------ Stored data

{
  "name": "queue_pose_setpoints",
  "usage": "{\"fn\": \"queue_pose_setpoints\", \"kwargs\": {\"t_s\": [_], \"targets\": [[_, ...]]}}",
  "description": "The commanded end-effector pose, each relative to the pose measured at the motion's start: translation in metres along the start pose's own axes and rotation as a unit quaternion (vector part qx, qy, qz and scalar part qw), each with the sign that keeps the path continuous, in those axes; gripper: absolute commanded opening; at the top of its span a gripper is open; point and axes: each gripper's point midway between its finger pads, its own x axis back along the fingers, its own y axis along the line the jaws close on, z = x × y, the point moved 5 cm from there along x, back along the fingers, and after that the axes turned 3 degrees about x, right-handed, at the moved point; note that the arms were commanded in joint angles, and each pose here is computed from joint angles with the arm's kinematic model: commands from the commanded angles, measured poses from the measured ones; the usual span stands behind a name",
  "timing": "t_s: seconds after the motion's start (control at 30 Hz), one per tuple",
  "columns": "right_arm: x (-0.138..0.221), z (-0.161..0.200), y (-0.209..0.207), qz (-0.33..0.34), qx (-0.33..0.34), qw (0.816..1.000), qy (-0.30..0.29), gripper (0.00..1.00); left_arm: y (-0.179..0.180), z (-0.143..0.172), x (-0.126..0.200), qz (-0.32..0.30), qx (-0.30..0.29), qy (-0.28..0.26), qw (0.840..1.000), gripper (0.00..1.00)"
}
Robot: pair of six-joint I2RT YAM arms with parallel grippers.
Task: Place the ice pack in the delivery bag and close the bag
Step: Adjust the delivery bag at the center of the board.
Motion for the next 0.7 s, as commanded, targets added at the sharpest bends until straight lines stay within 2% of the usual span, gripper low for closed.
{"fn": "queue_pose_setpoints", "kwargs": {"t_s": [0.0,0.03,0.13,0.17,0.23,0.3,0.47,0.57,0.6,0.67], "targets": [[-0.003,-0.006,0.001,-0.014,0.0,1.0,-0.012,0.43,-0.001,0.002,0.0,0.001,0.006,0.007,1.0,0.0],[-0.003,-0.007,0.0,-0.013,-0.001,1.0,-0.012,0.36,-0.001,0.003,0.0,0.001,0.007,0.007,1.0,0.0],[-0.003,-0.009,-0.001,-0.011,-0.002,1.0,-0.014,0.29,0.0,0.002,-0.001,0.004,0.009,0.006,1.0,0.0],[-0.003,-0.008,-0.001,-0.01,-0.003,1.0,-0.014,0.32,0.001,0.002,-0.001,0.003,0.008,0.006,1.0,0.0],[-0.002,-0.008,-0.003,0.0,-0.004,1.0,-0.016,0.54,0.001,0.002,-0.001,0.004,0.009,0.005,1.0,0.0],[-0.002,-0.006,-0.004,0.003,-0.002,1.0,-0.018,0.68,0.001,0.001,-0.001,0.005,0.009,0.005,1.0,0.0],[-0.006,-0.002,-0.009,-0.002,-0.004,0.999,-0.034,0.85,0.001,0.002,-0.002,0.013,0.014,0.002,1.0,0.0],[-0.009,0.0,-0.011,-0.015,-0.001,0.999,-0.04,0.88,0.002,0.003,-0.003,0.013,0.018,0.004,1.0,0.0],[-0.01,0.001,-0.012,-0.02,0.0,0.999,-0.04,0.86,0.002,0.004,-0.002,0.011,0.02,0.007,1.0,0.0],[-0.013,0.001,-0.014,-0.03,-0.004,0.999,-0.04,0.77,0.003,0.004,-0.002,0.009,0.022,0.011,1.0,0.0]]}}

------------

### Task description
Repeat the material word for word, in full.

### Your solution
{
  "name": "queue_pose_setpoints",
  "usage": "{\"fn\": \"queue_pose_setpoints\", \"kwargs\": {\"t_s\": [_], \"targets\": [[_, ...]]}}",
  "description": "The commanded end-effector pose, each relative to the pose measured at the motion's start: translation in metres along the start pose's own axes and rotation as a unit quaternion (vector part qx, qy, qz and scalar part qw), each with the sign that keeps the path continuous, in those axes; gripper: absolute commanded opening; at the top of its span a gripper is open; point and axes: each gripper's point midway between its finger pads, its own x axis back along the fingers, its own y axis along the line the jaws close on, z = x × y, the point moved 5 cm from there along x, back along the fingers, and after that the axes turned 3 degrees about x, right-handed, at the moved point; note that the arms were commanded in joint angles, and each pose here is computed from joint angles with the arm's kinematic model: commands from the commanded angles, measured poses from the measured ones; the usual span stands behind a name",
  "timing": "t_s: seconds after the motion's start (control at 30 Hz), one per tuple",
  "columns": "right_arm: x (-0.138..0.221), z (-0.161..0.200), y (-0.209..0.207), qz (-0.33..0.34), qx (-0.33..0.34), qw (0.816..1.000), qy (-0.30..0.29), gripper (0.00..1.00); left_arm: y (-0.179..0.180), z (-0.143..0.172), x (-0.126..0.200), qz (-0.32..0.30), qx (-0.30..0.29), qy (-0.28..0.26), qw (0.840..1.000), gripper (0.00..1.00)"
}
Robot: pair of six-joint I2RT YAM arms with parallel grippers.
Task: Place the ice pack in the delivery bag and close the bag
Step: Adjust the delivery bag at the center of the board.
Motion for the next 0.7 s, as commanded, targets added at the sharpest bends until straight lines stay within 2% of the usual span, gripper low for closed.
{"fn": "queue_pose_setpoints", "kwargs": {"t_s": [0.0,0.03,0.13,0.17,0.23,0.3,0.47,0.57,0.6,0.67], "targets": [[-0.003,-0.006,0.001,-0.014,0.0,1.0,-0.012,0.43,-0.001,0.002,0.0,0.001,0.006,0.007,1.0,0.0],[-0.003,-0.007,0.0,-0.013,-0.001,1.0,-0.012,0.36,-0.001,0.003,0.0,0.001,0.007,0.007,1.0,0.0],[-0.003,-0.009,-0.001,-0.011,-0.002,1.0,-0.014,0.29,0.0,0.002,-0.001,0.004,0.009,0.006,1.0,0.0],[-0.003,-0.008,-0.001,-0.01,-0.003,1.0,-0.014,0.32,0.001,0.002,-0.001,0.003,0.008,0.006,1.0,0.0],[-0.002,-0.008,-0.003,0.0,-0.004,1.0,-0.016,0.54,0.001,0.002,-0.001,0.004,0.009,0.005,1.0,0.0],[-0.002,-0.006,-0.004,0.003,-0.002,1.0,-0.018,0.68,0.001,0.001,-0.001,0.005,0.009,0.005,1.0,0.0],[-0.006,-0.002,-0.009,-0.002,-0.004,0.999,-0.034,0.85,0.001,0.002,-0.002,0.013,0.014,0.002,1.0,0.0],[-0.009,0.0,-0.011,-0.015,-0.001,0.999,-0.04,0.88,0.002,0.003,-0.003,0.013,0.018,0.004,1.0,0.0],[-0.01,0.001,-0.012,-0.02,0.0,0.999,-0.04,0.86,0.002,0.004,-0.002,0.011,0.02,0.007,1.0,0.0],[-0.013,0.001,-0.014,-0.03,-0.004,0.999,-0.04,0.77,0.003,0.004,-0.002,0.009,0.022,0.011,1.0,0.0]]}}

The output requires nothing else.